At least six individuals were injured in the attacks, according to local journalists and news reports. Younis Arraf, an editor for Al-Barliman, told the local press that one of the paper’s employees sustained severe leg injuries after the assailants threw him off the roof of the building. Arraf also said the assailants used the blunt edge of their blade to beat a guard. The wounds were not serious, he said.
Bassem al-Sheikh, editor-in-chief of Al-Dustour, told CPJ that four employees of the paper, whom he did not identify, were recovering after being stabbed and beaten. Al-Mustaqbal reported that no one at its offices had been injured in the attack.
Al-Sheikh also told CPJ that Al-Dustour‘s website had been attacked in conjunction with the physical assault, but did not offer further details. CPJ was unable to access the site on Tuesday. The site has since resumed publishing.
Al-Barliman‘s Arraf told the local independent news agency Mada Press that the attack occurred the same day that the paper’s staff had met with a group of supporters of the prominent Shia cleric Ayatollah Mahmoud al-Sarkhi, who called the paper’s coverage biased. Arraf said the attack began almost immediately after the supporters signaled a group of unidentified men as they were leaving the meeting.
Arraf said that a representative from al-Sarkhi’s office called Al-Barliman after the attacks, in which he apologized for the attacks and attempted to minimize their significance, according to Mada Press.

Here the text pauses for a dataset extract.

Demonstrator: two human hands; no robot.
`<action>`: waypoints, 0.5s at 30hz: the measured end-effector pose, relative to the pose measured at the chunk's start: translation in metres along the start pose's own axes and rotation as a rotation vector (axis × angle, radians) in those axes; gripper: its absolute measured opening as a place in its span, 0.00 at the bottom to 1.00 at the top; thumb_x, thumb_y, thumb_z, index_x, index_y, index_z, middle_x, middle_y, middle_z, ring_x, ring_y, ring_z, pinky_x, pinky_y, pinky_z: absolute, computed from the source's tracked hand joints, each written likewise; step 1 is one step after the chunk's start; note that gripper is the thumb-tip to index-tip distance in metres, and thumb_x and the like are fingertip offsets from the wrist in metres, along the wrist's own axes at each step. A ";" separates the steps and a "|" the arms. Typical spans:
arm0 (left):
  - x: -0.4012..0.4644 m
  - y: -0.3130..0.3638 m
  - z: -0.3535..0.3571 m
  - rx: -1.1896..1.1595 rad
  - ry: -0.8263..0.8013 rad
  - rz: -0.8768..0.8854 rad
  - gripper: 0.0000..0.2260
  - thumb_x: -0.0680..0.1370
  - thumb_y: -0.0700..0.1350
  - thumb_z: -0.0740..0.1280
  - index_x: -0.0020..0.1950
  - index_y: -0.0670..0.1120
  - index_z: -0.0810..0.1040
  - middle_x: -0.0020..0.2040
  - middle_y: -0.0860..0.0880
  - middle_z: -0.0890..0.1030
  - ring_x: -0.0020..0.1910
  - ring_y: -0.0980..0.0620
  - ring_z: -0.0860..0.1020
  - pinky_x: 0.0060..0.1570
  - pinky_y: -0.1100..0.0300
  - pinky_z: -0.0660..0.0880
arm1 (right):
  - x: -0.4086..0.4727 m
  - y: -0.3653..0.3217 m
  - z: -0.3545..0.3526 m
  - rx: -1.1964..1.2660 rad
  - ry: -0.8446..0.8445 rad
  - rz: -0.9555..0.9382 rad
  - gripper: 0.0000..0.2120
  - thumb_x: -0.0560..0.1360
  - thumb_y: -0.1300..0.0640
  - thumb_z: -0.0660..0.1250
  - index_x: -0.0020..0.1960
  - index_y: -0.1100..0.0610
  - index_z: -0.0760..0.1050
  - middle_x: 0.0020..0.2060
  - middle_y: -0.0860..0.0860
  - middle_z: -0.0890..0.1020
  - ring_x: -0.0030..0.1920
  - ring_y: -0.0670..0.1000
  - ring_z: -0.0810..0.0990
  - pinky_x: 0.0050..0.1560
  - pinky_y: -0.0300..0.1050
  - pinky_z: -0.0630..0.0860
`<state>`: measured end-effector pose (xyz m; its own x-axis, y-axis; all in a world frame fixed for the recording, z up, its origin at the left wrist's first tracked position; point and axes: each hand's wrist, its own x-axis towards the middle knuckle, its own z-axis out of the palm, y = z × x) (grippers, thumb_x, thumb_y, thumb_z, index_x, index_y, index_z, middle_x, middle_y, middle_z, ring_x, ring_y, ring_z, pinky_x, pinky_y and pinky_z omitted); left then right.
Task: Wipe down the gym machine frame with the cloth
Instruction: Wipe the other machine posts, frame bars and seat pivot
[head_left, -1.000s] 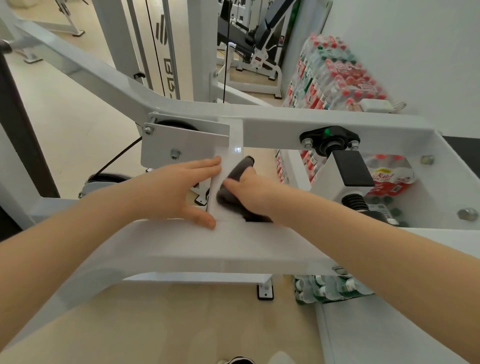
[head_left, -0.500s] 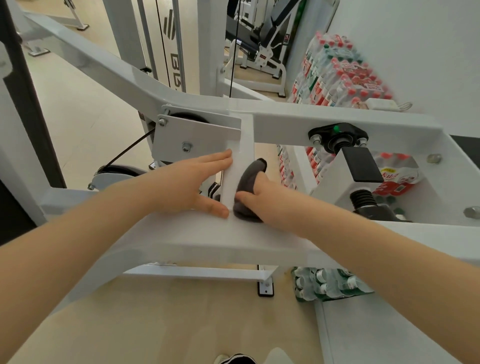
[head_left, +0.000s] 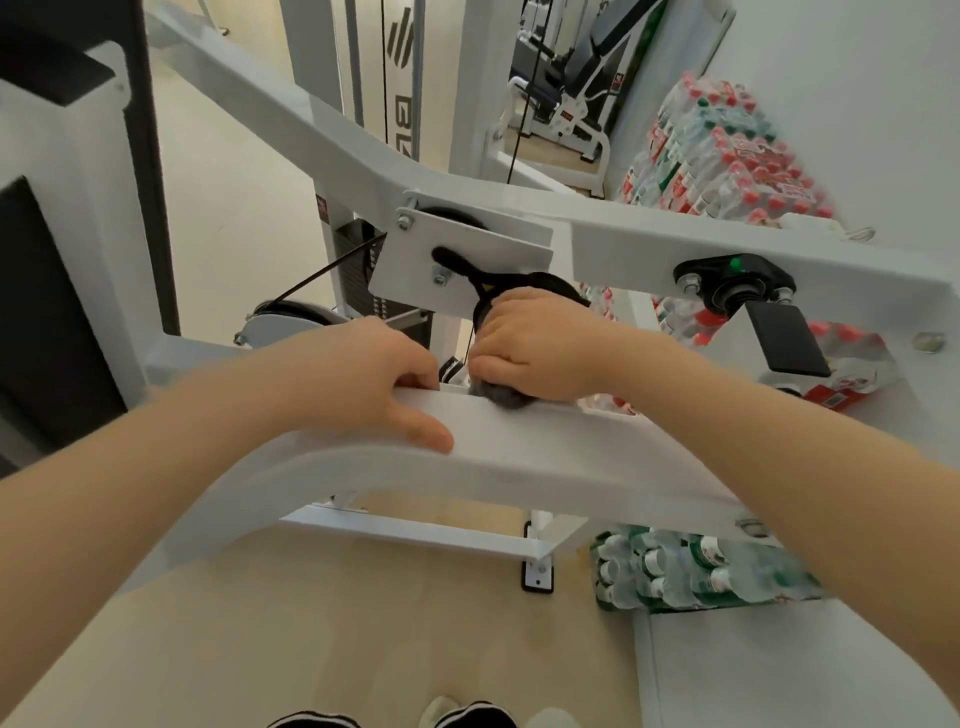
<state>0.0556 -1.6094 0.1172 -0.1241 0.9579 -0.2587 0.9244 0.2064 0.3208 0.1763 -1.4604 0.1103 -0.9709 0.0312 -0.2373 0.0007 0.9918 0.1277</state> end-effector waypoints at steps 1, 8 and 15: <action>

Local journalists affiliated with the four papers suggested in interviews to the local press that al-Sarkhi supporters were likely behind the attacks. A spokesman for al-Sarkhi issued a statement yesterday saying the ayatollah had received biased news coverage from the media, but denying that the cleric was involved and calling the attacks “unacceptable.”
News accounts reported that the papers had recently published articles critical of the ayatollah’s attempts to increase his influence in the Shia holy city of Karbala. On March 30, Al-Nas published an article likening the ayatollah’s residence in Karbala to an armed camp and comparing him to Juhayman al-Otaybi, the Saudi terrorist who led a siege of the Grand Mosque in Mecca in 1979. Al-Barliman reprinted the article on April 1, 2013, the day of the attack. It is unclear if Al-Dustour and Al-Mustaqbal also reprinted the same article.
An online news website Chakooch also reprinted the same article on March 31, but it was not attacked.
The attacks occurred the same day that Al-Nas and Al-Dustour published statements from the ayatollah denying the allegations against him.
The police increased patrols near the newspaper offices and were investigating the attacks, Al-Dustour‘s al-Sheikh told CPJ by email. A police source told Reuters that they had already arrested two of the assailants.